**INSTRUCTIONS FOR THE TASK**
Within this material, find every line where the string "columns" appears, and copy it out.
SOURCE MATERIAL Start Marker
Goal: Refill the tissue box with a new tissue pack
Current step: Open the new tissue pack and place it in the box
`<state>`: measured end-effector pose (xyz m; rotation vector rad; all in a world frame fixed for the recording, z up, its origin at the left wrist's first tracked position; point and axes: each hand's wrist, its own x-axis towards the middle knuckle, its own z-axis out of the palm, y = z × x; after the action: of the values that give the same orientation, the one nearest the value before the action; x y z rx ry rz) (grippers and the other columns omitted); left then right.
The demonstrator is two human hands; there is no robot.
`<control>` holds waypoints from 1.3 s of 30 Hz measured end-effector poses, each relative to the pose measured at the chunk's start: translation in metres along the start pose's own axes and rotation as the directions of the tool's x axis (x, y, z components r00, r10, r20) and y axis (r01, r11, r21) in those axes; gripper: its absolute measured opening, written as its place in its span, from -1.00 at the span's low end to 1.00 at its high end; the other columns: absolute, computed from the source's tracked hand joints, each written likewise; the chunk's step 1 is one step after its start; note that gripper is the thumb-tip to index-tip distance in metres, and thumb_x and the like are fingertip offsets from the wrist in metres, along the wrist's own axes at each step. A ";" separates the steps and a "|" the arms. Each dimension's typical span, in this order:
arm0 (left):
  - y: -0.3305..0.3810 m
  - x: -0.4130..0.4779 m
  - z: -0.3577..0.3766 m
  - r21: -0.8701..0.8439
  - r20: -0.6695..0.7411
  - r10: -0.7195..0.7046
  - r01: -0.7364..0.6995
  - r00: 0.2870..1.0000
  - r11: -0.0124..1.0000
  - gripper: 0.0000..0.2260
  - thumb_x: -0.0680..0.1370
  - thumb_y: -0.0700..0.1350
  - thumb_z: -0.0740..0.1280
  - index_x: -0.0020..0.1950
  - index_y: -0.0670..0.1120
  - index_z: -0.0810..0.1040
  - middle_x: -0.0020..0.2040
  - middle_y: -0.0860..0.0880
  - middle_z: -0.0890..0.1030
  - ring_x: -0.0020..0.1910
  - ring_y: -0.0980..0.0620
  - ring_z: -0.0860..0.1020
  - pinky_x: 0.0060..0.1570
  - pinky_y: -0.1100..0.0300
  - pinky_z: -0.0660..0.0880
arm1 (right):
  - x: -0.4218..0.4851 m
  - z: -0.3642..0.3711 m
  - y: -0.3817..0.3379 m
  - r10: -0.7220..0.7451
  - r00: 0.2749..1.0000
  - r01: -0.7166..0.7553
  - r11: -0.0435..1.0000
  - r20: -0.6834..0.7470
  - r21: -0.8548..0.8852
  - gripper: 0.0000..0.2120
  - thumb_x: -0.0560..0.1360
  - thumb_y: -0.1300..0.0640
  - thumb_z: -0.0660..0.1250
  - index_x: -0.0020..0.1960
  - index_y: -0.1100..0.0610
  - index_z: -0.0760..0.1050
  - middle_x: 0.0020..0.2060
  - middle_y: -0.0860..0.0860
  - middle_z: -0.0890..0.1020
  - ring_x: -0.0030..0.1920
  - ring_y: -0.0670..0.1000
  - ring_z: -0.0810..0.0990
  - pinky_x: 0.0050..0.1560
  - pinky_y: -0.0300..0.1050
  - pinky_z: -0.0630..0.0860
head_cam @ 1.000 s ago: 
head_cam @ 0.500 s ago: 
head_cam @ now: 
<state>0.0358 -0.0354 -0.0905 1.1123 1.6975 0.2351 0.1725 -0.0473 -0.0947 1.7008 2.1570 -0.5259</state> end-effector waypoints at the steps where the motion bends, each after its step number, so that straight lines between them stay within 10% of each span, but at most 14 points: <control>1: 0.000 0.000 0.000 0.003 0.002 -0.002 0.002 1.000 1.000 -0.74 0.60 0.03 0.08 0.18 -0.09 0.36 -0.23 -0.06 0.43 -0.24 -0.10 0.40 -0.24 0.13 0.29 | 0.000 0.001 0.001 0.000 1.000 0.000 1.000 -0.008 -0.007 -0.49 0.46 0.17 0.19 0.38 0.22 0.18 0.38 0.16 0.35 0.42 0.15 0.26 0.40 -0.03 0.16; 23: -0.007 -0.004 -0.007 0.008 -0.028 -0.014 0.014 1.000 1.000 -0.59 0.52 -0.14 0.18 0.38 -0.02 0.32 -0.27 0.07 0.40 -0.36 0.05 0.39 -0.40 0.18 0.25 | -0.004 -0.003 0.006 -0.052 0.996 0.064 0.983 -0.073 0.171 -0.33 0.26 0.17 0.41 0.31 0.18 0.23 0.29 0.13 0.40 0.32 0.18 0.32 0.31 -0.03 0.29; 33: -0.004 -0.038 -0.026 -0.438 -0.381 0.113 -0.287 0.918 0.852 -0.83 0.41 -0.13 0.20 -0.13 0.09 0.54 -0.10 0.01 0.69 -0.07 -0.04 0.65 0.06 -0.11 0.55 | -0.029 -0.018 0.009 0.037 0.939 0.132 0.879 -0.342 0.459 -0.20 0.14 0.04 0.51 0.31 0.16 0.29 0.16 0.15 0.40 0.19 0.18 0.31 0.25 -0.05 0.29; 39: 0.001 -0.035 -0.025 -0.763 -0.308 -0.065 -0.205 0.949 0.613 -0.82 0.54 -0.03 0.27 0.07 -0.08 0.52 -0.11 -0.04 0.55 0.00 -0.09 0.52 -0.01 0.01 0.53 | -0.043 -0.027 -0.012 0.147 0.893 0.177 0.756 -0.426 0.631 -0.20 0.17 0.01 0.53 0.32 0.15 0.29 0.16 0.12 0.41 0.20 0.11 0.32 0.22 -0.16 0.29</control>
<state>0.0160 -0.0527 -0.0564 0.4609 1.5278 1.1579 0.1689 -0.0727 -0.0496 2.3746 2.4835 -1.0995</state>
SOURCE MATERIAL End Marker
**RESULT FOR THIS TASK**
`<state>`: measured end-effector pose (xyz m; rotation vector rad; all in a world frame fixed for the recording, z up, its origin at the left wrist's first tracked position; point and axes: each hand's wrist, its own x-axis towards the middle knuckle, its own z-axis out of the palm, y = z × x; after the action: of the values that give the same orientation, the one nearest the value before the action; x y z rx ry rz) (grippers and the other columns omitted); left then right.
`<control>` holds waypoints from 1.3 s of 30 Hz measured end-effector poses, each relative to the pose measured at the chunk's start: translation in metres along the start pose's own axes and rotation as the directions of the tool's x axis (x, y, z components r00, r10, r20) and y axis (r01, r11, r21) in those axes; gripper: its absolute measured opening, written as its place in its span, from -1.00 at the span's low end to 1.00 at its high end; the other columns: absolute, computed from the source's tracked hand joints, each written likewise; the chunk's step 1 is one step after its start; note that gripper is the thumb-tip to index-tip distance in metres, and thumb_x and the like are fingertip offsets from the wrist in metres, along the wrist's own axes at each step. A ";" separates the steps and a "|" the arms. Each dimension's typical span, in this order:

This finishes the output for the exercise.